Lee is the third former CIA officer in less than a year to be sentenced for conspiring with China.
He pleaded guilty in May to conspiracy to deliver national defence information to aid a foreign government.
But prosecutors and defence lawyers disagreed over the extent of the crime, with Lee - a naturalised US citizen - seeking a lesser sentence of 10 years.
Prosecutors said Chinese intelligence officers gave Lee hundreds of thousands of dollars and that he likely gave them all the information he had from his 13-year career in the CIA.
But his defence team argued that it was never proved that the money came from China or that he carried out plans to deliver government secrets.
US attorney Zachary Terwilliger welcomed Friday's sentencing, external.
"Lee sold out his country, conspired to become a spy for a foreign government, and then repeatedly lied to investigators about his conduct," he said in a statement.
What's the background?
The justice department says Lee was contacted by Chinese intelligence agents in 2010. They offered him money, promising to take care of him "for life" in exchange for the required secret information.
Hundreds of thousands of dollars were deposited in his Hong Kong bank account between May 2010 and December 2013.
Lee created a document containing information about CIA activities, including locations to which US agents would be assigned.
In 2012, FBI agents searched a hotel room in Hawaii registered in Lee's name and found a USB drive.
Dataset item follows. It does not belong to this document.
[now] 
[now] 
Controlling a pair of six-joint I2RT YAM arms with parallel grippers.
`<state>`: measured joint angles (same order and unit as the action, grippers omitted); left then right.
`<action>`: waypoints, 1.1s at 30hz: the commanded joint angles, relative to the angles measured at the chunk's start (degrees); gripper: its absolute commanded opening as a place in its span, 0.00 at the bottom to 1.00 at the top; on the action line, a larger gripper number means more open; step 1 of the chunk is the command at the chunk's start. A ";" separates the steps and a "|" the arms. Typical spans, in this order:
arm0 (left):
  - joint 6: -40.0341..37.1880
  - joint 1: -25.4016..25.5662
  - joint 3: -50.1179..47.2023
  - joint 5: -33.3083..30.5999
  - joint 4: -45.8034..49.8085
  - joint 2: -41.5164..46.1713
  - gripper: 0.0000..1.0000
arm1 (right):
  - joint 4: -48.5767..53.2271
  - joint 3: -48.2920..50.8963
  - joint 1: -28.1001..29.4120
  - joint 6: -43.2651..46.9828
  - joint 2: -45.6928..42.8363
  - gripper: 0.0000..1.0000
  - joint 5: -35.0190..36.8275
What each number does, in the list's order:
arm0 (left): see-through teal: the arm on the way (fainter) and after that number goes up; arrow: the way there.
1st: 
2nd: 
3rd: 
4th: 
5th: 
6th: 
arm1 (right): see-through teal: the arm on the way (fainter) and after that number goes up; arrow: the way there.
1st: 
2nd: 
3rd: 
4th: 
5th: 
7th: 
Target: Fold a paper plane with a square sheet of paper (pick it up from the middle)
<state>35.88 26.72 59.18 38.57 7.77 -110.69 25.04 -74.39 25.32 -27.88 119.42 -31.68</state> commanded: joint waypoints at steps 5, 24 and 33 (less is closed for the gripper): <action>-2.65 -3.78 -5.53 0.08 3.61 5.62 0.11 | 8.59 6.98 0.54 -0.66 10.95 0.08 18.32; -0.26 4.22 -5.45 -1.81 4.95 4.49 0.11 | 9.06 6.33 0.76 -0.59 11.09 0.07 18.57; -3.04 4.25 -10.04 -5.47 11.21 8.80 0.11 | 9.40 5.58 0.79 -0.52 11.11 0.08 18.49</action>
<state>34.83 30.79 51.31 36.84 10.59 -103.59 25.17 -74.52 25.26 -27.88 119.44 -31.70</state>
Investigators found the document on unallocated space in the drive, suggesting it had been deleted.
The search also revealed Lee to have a day planner and address book containing notes of intelligence provided by CIA agents, their true identities, operational meeting locations and phone numbers, and information about covert facilities.
Lee was interviewed by CIA officers in 2012 during which he said he had met Chinese intelligence officers but concealed the fact that they had set him tasks, the justice department said. In 2013 he first denied knowing about the document on his USB drive and then admitted he had created it but said he had never handed it on to Chinese agents.
He was arrested at New York's JFK airport in January 2018.
How significant is the case?
The information provided by Lee is said to have helped China to bring down a network of informants between 2010 and 2012.
About 20 informants were killed or jailed during that period - one of the most disastrous failures of US intelligence in recent years.
Lee is not the only former CIA officer to be convicted of working with China.
In May, former CIA spy Kevin Mallory was sentenced to 20 years in prison, after being convicted of conspiring to transmit US defence secrets to China.
Former US intelligence officer Ron Rockwell Hansen was sentenced in September to 10 years in prison.